Like the court in Geneva Steel, the court in Wheeling-Pittsburgh stressed the five specific harms enumerated by the statute.  The court confirmed that the first three of them protected competitors (as an antidumping statute).202


Japan points out that, although Geneva Steel and Wheeling-Pittsburgh are still in litigation,  the district judges have clearly and unequivocally expressed their views on the characteristic of the 1916 Act, and that issue, if not the issue of liability, has been finally resolved.  Moreover, a review of these decisions indicates that each is thoughtful and well reasoned.


The United States recalls that in Geneva Steel the US District Court for the District of Utah addressed the elements of the 1916 Act in the course of ruling on the defendants' motion for dismissal of the complaint.  Its decision viewed the requisite intent element of the 1916 Act differently from the Zenith III court.  In the Geneva Steel court's view, a complainant could show either the traditional antitrust type predatory intent or an intent to injure an US industry.203  However, the court did observe regarding the requirement of  intent:

"[T]he burden of proving such improper intent may not be easy.  Absent some compelling evidence, it may be nearly impossible."204


The United States notes that in WheelingPittsburgh, the US District Court for the Southern District of Ohio recently ruled on a motion to dismiss a civil complaint.  In the course of its ruling, it stated that the 1916 Act does require proof of predatory intent, albeit of a different kind than is required under the Sherman Act or the RobinsonPatman Act.  Like Geneva Steel, the court held that a complainant must prove an intent to injure, destroy or prevent the establishment of a domestic industry, but does not have to establish the reasonable prospect of resultant market control and price recoupment.  Although some defendants have elected to settle rather than proceed to trial, the case is still pending while the remaining litigants conduct discovery.205

201 Wheeling-Pittsburgh, Op.
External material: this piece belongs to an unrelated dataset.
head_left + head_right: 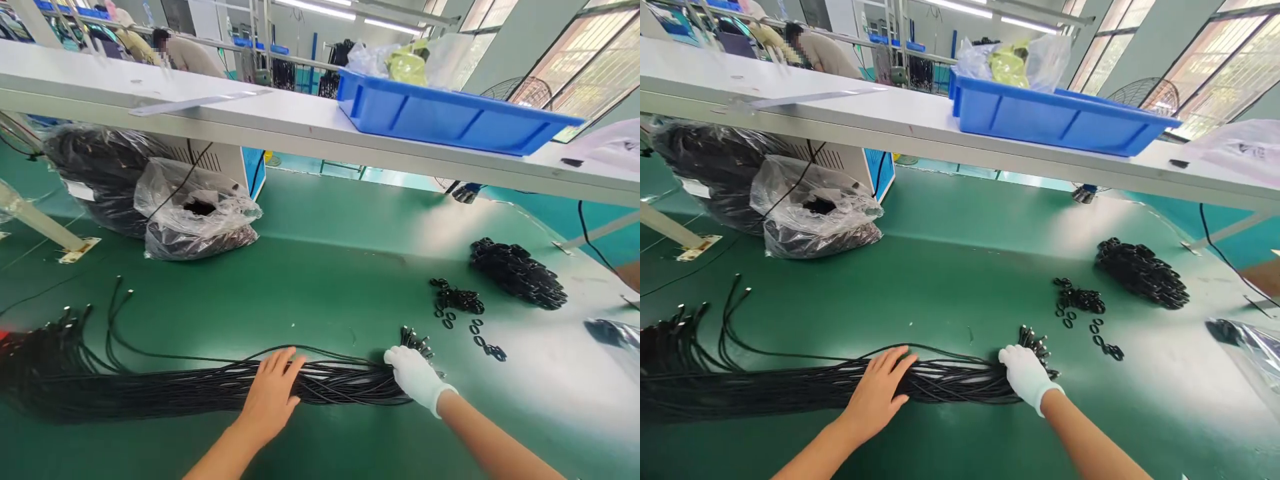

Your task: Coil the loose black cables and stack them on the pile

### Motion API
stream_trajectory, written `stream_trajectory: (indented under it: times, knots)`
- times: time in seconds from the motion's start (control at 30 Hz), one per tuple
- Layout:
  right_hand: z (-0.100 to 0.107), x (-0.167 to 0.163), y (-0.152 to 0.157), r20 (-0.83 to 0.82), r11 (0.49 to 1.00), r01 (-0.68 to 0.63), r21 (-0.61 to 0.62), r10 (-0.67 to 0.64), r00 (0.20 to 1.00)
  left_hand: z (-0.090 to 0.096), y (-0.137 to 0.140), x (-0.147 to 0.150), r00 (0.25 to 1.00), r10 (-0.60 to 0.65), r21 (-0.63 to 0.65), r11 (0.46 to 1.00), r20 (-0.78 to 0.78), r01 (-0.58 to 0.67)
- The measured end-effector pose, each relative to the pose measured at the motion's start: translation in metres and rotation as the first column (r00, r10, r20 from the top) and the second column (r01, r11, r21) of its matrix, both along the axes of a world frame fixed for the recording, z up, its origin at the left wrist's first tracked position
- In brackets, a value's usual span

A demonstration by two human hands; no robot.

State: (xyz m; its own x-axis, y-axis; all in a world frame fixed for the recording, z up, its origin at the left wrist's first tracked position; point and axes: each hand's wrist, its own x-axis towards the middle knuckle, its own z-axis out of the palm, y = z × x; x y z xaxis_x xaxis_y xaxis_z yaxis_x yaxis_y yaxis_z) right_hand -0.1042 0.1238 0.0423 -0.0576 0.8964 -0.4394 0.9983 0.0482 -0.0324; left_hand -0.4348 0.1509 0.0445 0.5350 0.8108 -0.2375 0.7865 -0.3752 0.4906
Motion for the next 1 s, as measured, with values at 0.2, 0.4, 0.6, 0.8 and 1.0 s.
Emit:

Cit., p. 604 (citations omitted by Japan).

202 Japan refers to ibid., p. 603.

203 The United States refers to Geneva Steel, Op. Cit., p. 1217, 1224.  

204 The United States refers to ibid., p. 1224 (emphasis added by the United States).

205 It should be noted that, since the second substantive meeting of the Panel with the parties, there have, according to the United States, been further developments in the Wheeling-Pittsburgh case.  According to the United States, the plaintiff in Wheeling-Pittsburgh has voluntarily dismissed its claims against the remaining defendants at the trial court level so that all that remains is an appeal of an interlocutory opinion regarding injunctive relief currently pending before the US Court of Appeals for the Sixth Circuit.